### Aim of the task:
Return the listing in full, word for word.

### Collected material:

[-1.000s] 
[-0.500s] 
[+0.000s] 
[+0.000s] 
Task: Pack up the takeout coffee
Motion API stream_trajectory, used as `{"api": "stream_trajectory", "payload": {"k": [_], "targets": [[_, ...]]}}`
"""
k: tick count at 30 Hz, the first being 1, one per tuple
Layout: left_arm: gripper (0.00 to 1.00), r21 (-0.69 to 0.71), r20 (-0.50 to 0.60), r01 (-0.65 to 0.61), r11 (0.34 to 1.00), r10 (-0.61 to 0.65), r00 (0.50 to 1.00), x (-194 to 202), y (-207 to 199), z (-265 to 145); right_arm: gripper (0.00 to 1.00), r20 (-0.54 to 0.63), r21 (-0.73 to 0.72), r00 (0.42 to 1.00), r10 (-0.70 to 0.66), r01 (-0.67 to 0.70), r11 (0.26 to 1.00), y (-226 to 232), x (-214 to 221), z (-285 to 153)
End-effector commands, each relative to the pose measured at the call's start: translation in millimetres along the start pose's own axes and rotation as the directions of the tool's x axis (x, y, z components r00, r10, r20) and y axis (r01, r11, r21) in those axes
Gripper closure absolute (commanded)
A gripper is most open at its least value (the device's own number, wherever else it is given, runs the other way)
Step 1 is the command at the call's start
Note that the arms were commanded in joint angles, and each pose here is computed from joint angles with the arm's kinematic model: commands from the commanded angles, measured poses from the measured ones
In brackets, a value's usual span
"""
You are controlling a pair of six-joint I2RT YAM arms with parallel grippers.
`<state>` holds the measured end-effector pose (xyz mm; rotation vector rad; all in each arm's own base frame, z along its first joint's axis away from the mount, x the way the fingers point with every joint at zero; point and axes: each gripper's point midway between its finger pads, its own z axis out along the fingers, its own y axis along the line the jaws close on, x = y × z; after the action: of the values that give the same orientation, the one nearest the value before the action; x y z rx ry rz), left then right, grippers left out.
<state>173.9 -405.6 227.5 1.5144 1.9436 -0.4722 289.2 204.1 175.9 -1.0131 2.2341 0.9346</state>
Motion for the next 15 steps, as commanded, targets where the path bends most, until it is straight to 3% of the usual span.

### Exercise answer:
[-1.000s] 
[-0.500s] 
[+0.000s] 
[+0.000s] 
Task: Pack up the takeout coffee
Motion API stream_trajectory, used as `{"api": "stream_trajectory", "payload": {"k": [_], "targets": [[_, ...]]}}`
"""
k: tick count at 30 Hz, the first being 1, one per tuple
Layout: left_arm: gripper (0.00 to 1.00), r21 (-0.69 to 0.71), r20 (-0.50 to 0.60), r01 (-0.65 to 0.61), r11 (0.34 to 1.00), r10 (-0.61 to 0.65), r00 (0.50 to 1.00), x (-194 to 202), y (-207 to 199), z (-265 to 145); right_arm: gripper (0.00 to 1.00), r20 (-0.54 to 0.63), r21 (-0.73 to 0.72), r00 (0.42 to 1.00), r10 (-0.70 to 0.66), r01 (-0.67 to 0.70), r11 (0.26 to 1.00), y (-226 to 232), x (-214 to 221), z (-285 to 153)
End-effector commands, each relative to the pose measured at the call's start: translation in millimetres along the start pose's own axes and rotation as the directions of the tool's x axis (x, y, z components r00, r10, r20) and y axis (r01, r11, r21) in those axes
Gripper closure absolute (commanded)
A gripper is most open at its least value (the device's own number, wherever else it is given, runs the other way)
Step 1 is the command at the call's start
Note that the arms were commanded in joint angles, and each pose here is computed from joint angles with the arm's kinematic model: commands from the commanded angles, measured poses from the measured ones
In brackets, a value's usual span
"""
You are controlling a pair of six-joint I2RT YAM arms with parallel grippers.
`<state>` holds the measured end-effector pose (xyz mm; rotation vector rad; all in each arm's own base frame, z along its first joint's axis away from the mount, x the way the fingers point with every joint at zero; point and axes: each gripper's point midway between its finger pads, its own z axis out along the fingers, its own y axis along the line the jaws close on, x = y × z; after the action: of the values that give the same orientation, the one nearest the value before the action; x y z rx ry rz), left then right, grippers left out.
<state>173.9 -405.6 227.5 1.5144 1.9436 -0.4722 289.2 204.1 175.9 -1.0131 2.2341 0.9346</state>
Motion for the next 15 steps, as commanded, targets where the path bends most, until it is straight to 3% of the usual span.

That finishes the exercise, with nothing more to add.